Moreover, Section 32 contradicted the Indian Evidence Act, under which confessions made to a police officer are not admissible as evidence on the grounds that the police may have tortured or coerced an accused to secure them. The People's Tribunal on POTA, set up by eminent human rights activists, recommended that the Act repealing POTA should include a specific provision to prevent the use of confessions taken under POTA for any trial that is to be continued under other laws. The Ordinance has no such provision.
Another much-criticised provision of POTA is the one relating to bail. To grant bail under POTA, the Judge was required to come to the conclusion that the accused had not committed the offence. This was not possible because at that stage, the Judge would have had before him only the First Information Report and the charge-sheet against the accused. The defence is not disclosed in a criminal trial until the end. This provision on bail does not find a place in the amended UAPA.

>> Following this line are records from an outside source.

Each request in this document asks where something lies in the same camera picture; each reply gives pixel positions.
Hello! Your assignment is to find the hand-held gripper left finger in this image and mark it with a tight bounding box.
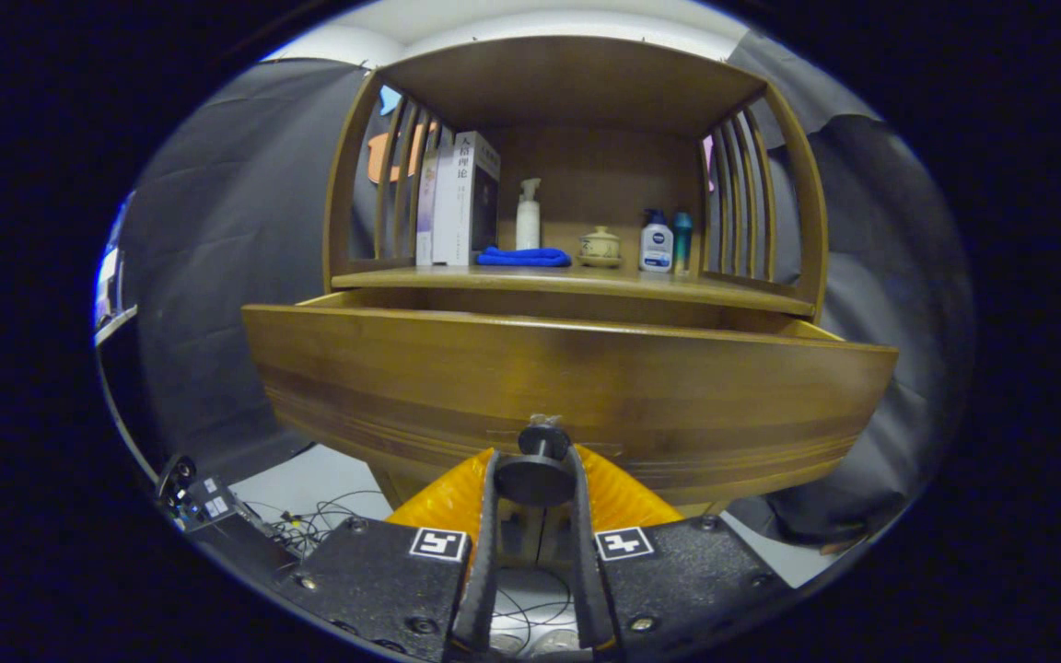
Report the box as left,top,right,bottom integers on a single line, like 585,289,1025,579
286,447,502,663

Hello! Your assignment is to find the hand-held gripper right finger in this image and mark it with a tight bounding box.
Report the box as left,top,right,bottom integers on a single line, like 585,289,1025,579
570,445,794,659

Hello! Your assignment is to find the wooden drawer with black knob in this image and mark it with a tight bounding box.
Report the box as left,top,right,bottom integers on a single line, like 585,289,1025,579
242,287,900,509

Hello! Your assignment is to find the wooden cabinet door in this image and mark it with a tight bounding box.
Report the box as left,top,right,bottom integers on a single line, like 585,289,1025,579
544,505,577,565
498,505,545,565

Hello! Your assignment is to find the wooden countertop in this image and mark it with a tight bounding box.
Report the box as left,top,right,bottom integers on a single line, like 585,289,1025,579
331,262,817,319

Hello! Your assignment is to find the wooden cabinet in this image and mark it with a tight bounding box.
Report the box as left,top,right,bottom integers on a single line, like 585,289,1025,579
323,35,831,567

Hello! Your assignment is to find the black control box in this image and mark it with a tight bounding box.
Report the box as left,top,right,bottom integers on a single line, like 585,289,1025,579
157,454,274,544

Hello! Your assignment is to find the blue cloth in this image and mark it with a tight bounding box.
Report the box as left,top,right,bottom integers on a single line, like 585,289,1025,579
476,245,573,269

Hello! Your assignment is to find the beige lidded teacup with saucer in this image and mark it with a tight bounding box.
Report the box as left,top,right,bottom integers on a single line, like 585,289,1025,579
577,226,624,269

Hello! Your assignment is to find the white lotion bottle blue cap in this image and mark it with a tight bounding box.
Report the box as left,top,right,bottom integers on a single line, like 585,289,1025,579
638,209,675,273

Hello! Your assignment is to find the white pump bottle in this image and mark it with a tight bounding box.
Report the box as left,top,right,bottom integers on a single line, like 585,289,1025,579
516,178,542,251

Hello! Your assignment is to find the thin white purple book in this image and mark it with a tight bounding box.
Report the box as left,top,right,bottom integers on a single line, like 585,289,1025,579
415,147,441,268

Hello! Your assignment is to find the thick white book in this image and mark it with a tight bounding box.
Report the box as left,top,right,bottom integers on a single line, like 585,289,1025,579
432,131,502,268

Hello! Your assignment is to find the white stand with tray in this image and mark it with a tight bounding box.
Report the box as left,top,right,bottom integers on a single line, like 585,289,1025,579
93,304,158,480

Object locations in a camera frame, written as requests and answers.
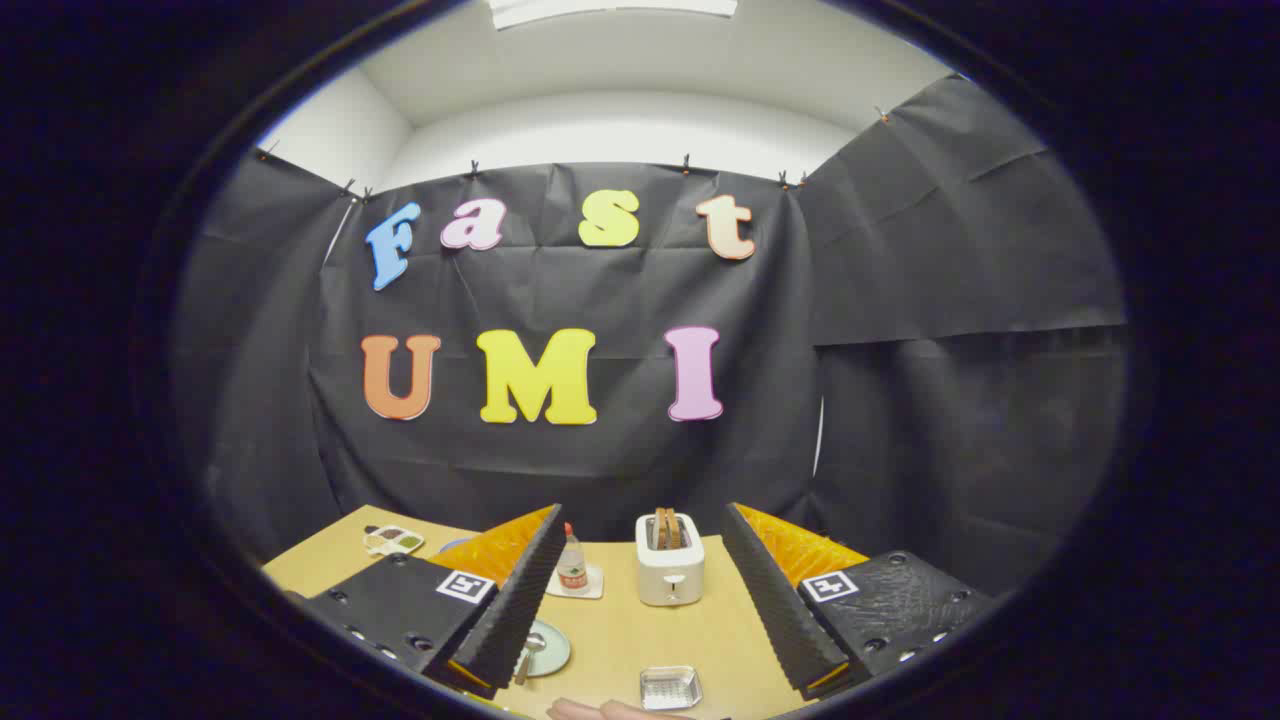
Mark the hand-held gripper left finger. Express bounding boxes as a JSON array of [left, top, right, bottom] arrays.
[[300, 503, 568, 701]]

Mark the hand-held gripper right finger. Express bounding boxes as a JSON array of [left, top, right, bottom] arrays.
[[722, 502, 996, 701]]

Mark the metal spoon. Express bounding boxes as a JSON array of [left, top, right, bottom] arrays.
[[513, 633, 548, 687]]

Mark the light blue round plate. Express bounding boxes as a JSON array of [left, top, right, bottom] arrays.
[[520, 620, 572, 678]]

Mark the clear red-capped water bottle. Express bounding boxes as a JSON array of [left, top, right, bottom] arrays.
[[558, 522, 591, 593]]

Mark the white square coaster tray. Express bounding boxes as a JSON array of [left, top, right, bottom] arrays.
[[545, 565, 605, 600]]

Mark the white toaster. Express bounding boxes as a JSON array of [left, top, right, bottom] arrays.
[[635, 510, 706, 607]]

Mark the square perforated metal tray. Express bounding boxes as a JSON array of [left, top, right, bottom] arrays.
[[640, 666, 703, 711]]

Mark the black backdrop cloth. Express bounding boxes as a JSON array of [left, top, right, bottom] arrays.
[[170, 75, 1131, 601]]

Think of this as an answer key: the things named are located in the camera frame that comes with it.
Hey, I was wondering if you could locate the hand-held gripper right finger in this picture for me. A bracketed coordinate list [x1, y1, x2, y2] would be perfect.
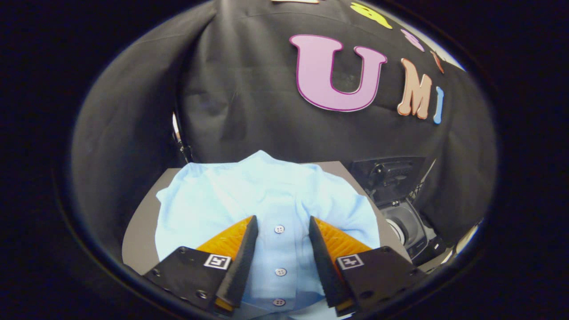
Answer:
[309, 216, 427, 317]

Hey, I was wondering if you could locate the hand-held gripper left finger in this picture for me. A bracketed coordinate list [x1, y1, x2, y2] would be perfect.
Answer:
[143, 215, 259, 314]

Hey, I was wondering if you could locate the light blue button shirt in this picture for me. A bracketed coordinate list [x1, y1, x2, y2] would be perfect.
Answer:
[155, 150, 381, 320]

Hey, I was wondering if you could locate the beige cabinet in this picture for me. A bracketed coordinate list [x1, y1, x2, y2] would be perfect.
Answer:
[121, 161, 412, 276]

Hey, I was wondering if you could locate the backdrop stand pole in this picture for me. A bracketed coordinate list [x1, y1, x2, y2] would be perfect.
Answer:
[171, 111, 194, 163]

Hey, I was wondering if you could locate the black backdrop cloth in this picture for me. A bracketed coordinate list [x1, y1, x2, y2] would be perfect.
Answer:
[71, 0, 497, 249]

But the omission of these provisions of POTA does not make the amended UAPA less draconian. For instance, it includes with a minor qualification Section 21 of POTA, which deals with "offence relating to support given to a terrorist organisation". Under the amended UAPA, the accused should have the intention to further the activity of a terrorist organisation in order to be held guilty. (Vaiko, the Marumalarchi Dravida Munnetra Kazhagam leader, was held under Section 21 of POTA for merely speaking in support of the Liberation Tigers of Tamil Eelam (LTTE), a banned organisation under POTA.) Legal experts, however, feel the inclusion of "intention" is hardly a safeguard. Why should a person speak in support of an organisation if he does not have the intention to further its activities? The real objection to this POTA provision was that since the word "support" could be interpreted as loosely as possible, anybody could be accused of supporting a terrorist organisation.
Human rights groups are concerned that the amended UAPA has included the POTA provision relating to the admissibility of evidence collected through the interception of communication, ignoring the safeguards provided under POTA. Besides, all the 32 terrorist organisations banned under POTA have been banned under the amended UAPA, apparently without considering whether all of them are guilty of promoting terrorism.
The BJP should have felt vindicated by the provisions of the amended UAPA. However, the party is worried about one crucial provision: Section 2 (1) (p) of the amended Act includes in its definition of "unlawful association" any association held guilty of an activity or encouraging such activity punishable under Section 153 A or Section 153 B of the IPC. Section 153 A relates to the offence of promoting enmity between different groups on grounds of religion, race, place of birth and so on and promoting acts that affect the maintenance of harmony. Section 153 B deals with imputations and assertions prejudicial to national integration. Former Law Minister Arun Jaitely expressed the apprehension that this provision could be misused to declare organisations in the Sangh Parivar as unlawful.